The B-Stabmine was designed to be a low cost, and easy to produce anti-tank mine which could utilize the woodworking industry while relieving pressure on the overstretched metalworking industry. An advantage of a wooden mine is that it is hard to detect with metal detectors since there are few metal components but in wet conditions, the wood could rot and the explosives could become wet.

The body of the B-Stabmine consisted of a wooden box filled with an explosive called Pentrite and had a raised hollow center section with an initiating stick that was connected to a pull wire which was connected to a Z.Z. 35 (Zugzünder 35) fuze inside the lid of the mine. The Z.Z. 35 could be used either as a tilt-rod fuze or as a tripwire fuze.

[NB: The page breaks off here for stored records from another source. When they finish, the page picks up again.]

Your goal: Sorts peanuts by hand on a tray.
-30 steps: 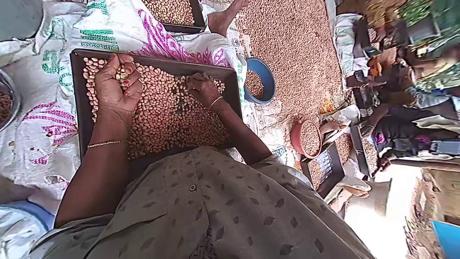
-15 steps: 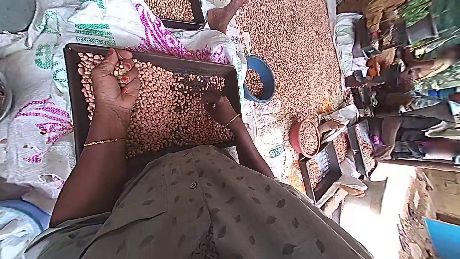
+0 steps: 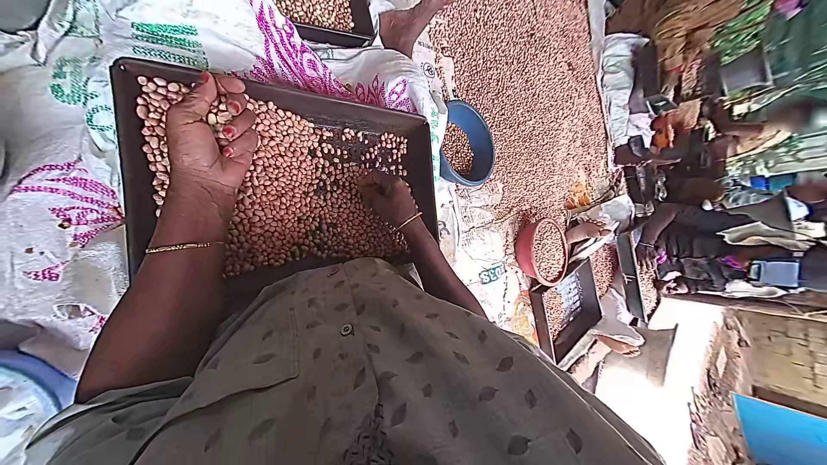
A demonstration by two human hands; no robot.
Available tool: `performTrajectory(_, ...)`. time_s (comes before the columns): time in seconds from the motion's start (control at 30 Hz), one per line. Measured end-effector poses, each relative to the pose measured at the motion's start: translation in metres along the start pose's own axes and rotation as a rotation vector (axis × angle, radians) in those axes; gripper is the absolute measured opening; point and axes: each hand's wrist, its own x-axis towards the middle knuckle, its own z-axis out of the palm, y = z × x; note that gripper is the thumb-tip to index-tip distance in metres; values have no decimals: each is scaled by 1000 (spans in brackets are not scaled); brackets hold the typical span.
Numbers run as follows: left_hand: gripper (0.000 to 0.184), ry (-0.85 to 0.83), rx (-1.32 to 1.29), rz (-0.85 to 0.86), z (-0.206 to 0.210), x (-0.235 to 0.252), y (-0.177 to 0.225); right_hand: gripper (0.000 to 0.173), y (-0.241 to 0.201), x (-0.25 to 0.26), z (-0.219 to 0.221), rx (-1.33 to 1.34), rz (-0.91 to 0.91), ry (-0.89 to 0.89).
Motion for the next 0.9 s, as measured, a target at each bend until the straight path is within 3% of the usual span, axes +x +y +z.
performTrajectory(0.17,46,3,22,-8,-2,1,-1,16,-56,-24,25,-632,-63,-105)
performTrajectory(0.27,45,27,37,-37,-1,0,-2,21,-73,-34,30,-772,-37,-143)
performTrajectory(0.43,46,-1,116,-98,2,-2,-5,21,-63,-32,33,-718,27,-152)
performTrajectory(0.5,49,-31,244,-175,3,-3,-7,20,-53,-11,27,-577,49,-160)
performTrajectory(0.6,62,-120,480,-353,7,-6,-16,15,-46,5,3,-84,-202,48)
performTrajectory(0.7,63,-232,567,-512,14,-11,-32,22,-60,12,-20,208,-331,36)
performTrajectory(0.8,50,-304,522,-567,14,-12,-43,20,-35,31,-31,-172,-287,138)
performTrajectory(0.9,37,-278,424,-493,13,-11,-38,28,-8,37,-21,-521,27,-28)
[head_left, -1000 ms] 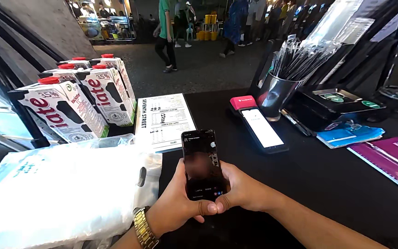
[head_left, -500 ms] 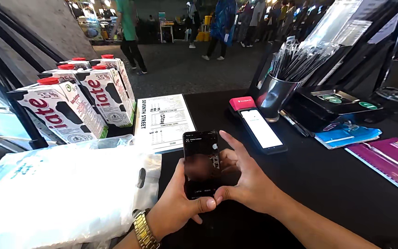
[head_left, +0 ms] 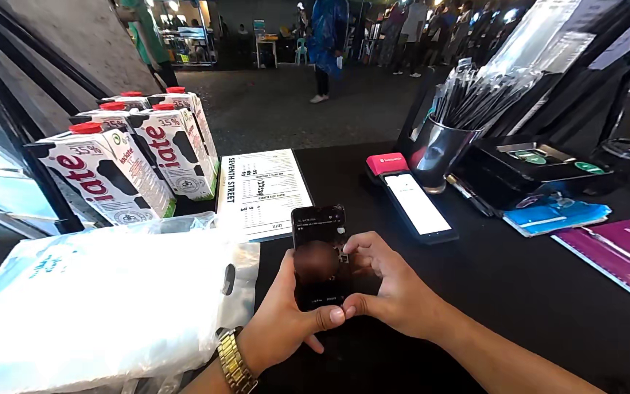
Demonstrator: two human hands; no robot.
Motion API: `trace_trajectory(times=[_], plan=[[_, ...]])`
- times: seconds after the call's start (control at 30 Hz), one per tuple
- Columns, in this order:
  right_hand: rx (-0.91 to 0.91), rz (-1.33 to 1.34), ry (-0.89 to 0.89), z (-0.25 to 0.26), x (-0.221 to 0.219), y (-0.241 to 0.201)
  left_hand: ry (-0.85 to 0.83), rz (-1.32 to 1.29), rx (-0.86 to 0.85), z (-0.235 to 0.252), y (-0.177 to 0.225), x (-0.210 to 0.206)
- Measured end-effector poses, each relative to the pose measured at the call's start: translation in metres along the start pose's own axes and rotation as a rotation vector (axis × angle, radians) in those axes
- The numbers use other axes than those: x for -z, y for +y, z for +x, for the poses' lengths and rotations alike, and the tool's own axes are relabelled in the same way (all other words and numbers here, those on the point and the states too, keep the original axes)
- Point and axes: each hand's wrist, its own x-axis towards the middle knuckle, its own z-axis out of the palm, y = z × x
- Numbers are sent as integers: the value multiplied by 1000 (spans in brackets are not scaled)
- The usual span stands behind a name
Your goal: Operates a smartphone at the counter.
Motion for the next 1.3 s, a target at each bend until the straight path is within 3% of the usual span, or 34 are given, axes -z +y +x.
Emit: trace_trajectory(times=[0.3, 0.77, 1.3], plan=[[-153, 132, 49, 3, 0, -3, -15, -40, 28, 0, -1, 0], [-131, 48, 166, 4, -4, -2, -30, 11, 17, -1, -2, 1], [-156, 106, 110, 3, -2, -4, -35, -4, 22, -1, -2, 0]])
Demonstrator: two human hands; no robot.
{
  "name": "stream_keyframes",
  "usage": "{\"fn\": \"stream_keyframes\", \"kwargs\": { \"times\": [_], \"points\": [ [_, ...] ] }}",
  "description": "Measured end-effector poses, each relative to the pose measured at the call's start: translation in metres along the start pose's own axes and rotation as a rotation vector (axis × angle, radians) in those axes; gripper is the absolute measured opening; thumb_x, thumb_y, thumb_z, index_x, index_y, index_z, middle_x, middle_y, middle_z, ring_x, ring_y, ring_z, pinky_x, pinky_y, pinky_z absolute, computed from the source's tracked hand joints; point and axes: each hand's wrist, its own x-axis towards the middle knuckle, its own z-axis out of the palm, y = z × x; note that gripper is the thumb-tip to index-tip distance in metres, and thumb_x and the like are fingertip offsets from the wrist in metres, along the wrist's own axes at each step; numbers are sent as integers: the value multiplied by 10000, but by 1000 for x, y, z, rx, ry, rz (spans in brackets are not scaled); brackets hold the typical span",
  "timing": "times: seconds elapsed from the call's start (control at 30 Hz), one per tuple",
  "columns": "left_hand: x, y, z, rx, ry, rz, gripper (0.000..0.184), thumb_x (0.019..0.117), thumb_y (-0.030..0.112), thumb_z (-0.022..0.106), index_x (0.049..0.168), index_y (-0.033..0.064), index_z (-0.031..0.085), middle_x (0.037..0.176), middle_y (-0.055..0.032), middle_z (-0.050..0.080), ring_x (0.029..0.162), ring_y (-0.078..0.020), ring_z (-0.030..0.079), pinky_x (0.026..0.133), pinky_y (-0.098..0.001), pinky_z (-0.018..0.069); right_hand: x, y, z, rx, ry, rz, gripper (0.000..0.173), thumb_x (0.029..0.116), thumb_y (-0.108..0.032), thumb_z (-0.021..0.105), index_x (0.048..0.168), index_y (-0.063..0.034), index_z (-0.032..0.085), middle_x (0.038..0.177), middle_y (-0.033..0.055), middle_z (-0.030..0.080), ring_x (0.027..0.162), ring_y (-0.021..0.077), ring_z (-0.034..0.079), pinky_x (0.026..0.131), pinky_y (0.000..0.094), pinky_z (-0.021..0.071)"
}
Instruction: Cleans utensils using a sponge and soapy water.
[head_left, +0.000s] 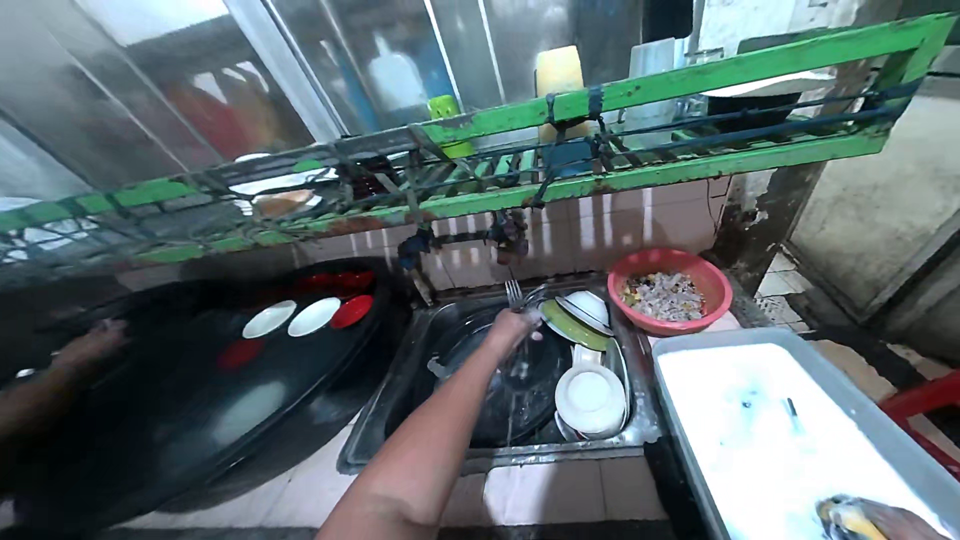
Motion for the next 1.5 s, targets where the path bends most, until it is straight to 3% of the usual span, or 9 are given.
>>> {"fn": "stream_keyframes", "kwargs": {
  "times": [0.1, 0.23, 0.37, 0.47, 0.57, 0.87, 1.1, 1.27, 1.5],
  "points": [
    [-23, 42, 50, -574, -205, 70, 318, 1091, 308, 490, 1011, 28, 618, 654, -39, 563, 525, -142, 560, 553, -317, 549, 5, 6, 5, 31, -66, 56, 640, 889, -184, 763, 1424, 56, 509, 1434, 340, 507, 1326, 526, 501, 1073, 691, 415],
    [-83, 94, 138, -945, -515, 181, 393, 1111, 370, 397, 932, 79, 591, 579, 15, 513, 473, -98, 523, 498, -267, 522, 2, 4, 0, 66, -33, 68, 561, 875, -166, 749, 1360, 57, 576, 1373, 318, 572, 1281, 492, 555, 1058, 681, 428],
    [-109, 104, 218, -712, -630, 312, 263, 1083, 183, 488, 925, 11, 608, 649, 3, 572, 591, -95, 583, 627, -253, 539, -2, 3, -2, 127, 17, 123, 545, 885, -181, 742, 1377, -6, 587, 1334, 282, 605, 1218, 465, 600, 1015, 671, 462],
    [-109, 84, 253, -246, -725, 358, 305, 1006, 212, 634, 1200, -24, 623, 915, -99, 678, 820, -157, 657, 783, -329, 559, 1, 6, 1, 154, 5, 174, 560, 872, -205, 750, 1390, -59, 594, 1348, 243, 609, 1217, 443, 604, 1007, 667, 470],
    [-109, 83, 262, 133, -820, 337, 425, 987, 218, 638, 1341, -7, 569, 1186, -161, 674, 1071, -230, 653, 972, -430, 518, 4, 8, 4, 156, -16, 215, 559, 870, -216, 755, 1395, -105, 601, 1355, 221, 607, 1200, 429, 615, 989, 657, 486],
    [-130, 84, 256, -658, -835, 75, 333, 1120, 229, 389, 1102, -29, 600, 611, -16, 563, 483, -83, 531, 468, -223, 474, -12, -11, -16, 537, 249, 165, 494, 900, -187, 764, 1348, -43, 616, 1297, 219, 642, 1209, 361, 620, 1055, 575, 467],
    [-174, 69, 262, -452, -991, -119, 155, 1061, 106, 514, 1025, -11, 609, 695, -48, 627, 573, -123, 621, 563, -257, 552, -15, 1, -18, 1306, 320, 78, 799, 736, -190, 801, 1449, -102, 451, 1202, 111, 674, 1010, 215, 704, 851, 407, 613],
    [-183, 66, 260, -127, -897, 103, 180, 1026, 123, 563, 1093, -26, 639, 854, -57, 668, 764, -133, 648, 749, -331, 560, 2, -31, -17, 1112, 448, 148, 548, 771, 20, 776, 1294, -52, 630, 1212, 137, 679, 1067, 230, 676, 927, 448, 567],
    [-183, 63, 258, -496, -926, 23, 140, 1025, 32, 500, 943, 19, 613, 692, -28, 624, 586, -96, 597, 582, -248, 532, 0, -36, -15, 1103, 426, 146, 563, 828, -14, 746, 1361, -64, 572, 1260, 157, 652, 1108, 247, 666, 950, 464, 561]
  ]
}}
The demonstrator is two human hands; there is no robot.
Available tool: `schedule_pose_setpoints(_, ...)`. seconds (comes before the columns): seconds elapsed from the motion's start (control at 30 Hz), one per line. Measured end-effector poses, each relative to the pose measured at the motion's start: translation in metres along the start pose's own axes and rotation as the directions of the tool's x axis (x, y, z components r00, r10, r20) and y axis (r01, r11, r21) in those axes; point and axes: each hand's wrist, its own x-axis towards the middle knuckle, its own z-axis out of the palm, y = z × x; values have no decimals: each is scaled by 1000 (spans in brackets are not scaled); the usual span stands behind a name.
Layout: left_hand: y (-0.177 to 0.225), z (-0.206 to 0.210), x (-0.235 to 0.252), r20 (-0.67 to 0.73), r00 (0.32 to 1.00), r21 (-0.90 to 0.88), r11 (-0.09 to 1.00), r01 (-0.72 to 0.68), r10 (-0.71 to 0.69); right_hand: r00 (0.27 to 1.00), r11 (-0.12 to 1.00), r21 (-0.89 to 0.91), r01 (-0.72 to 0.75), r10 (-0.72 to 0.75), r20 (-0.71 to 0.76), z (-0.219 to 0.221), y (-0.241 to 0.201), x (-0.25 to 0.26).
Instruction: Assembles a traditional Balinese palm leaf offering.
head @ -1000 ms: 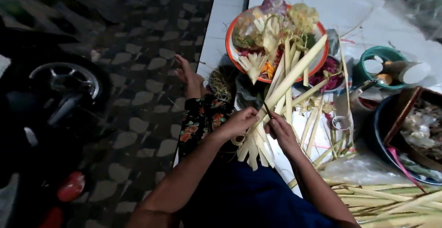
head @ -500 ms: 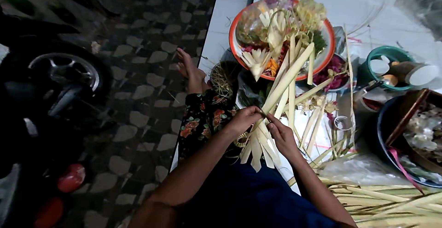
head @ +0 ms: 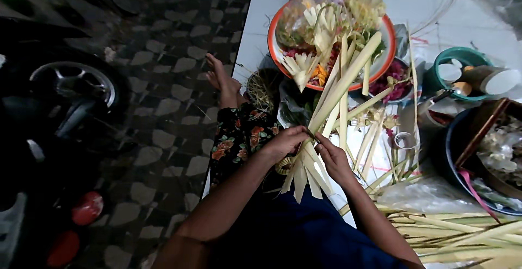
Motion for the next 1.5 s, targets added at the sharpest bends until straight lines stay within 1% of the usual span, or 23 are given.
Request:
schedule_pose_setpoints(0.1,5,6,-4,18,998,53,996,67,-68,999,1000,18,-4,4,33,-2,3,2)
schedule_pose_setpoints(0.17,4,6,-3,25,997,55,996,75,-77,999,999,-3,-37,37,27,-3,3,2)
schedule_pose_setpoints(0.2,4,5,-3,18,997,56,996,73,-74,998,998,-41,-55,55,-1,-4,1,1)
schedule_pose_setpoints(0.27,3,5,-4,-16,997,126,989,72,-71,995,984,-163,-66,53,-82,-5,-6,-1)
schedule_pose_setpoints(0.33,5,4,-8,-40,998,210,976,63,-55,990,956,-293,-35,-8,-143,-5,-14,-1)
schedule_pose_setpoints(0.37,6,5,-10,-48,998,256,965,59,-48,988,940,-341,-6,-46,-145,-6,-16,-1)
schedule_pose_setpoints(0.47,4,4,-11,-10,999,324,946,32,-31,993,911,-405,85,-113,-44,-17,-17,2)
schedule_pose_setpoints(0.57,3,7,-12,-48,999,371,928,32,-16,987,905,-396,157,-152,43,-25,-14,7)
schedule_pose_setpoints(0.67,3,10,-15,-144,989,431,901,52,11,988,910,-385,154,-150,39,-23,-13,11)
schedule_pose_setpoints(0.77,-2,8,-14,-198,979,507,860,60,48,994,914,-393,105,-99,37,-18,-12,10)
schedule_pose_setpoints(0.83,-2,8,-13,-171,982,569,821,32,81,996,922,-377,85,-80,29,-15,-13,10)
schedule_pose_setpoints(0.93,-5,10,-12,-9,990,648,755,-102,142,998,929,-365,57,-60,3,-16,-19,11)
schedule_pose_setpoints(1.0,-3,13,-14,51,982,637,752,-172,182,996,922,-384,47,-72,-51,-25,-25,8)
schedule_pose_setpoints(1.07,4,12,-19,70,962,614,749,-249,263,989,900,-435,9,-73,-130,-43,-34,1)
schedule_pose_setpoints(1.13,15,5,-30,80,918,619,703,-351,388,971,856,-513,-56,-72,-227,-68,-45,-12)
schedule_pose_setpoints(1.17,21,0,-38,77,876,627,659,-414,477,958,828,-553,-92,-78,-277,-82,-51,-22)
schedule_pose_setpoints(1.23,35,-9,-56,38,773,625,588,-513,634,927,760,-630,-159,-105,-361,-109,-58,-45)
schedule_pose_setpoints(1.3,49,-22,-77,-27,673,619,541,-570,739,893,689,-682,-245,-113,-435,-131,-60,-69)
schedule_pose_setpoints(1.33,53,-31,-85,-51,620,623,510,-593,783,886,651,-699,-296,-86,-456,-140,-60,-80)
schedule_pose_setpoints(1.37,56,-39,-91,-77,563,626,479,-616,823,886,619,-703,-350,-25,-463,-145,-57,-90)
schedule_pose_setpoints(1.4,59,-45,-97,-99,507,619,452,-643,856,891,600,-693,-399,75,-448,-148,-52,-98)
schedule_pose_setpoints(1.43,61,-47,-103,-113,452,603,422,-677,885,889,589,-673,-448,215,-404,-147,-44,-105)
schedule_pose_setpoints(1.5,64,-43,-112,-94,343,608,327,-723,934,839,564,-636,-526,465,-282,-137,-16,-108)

The main components of the Z.Z. 35 were a striker, spring and percussion cap. When the initiating stick was knocked over by 9-13 lb of force the pull wire released the striker which was under pressure from the spring and the striker detonated the percussion cap and then the mine. The B-Stabmine was not a hollow charge weapon and relied on blast effect instead.

The B-Stabmine was camouflaged brown to blend with its surroundings and was used in tall grass and on beaches.

== Similar mines ==

- TM-57 - A Soviet anti-tank mine.
- TMRP-6 - A Yugoslavian anti-tank mine.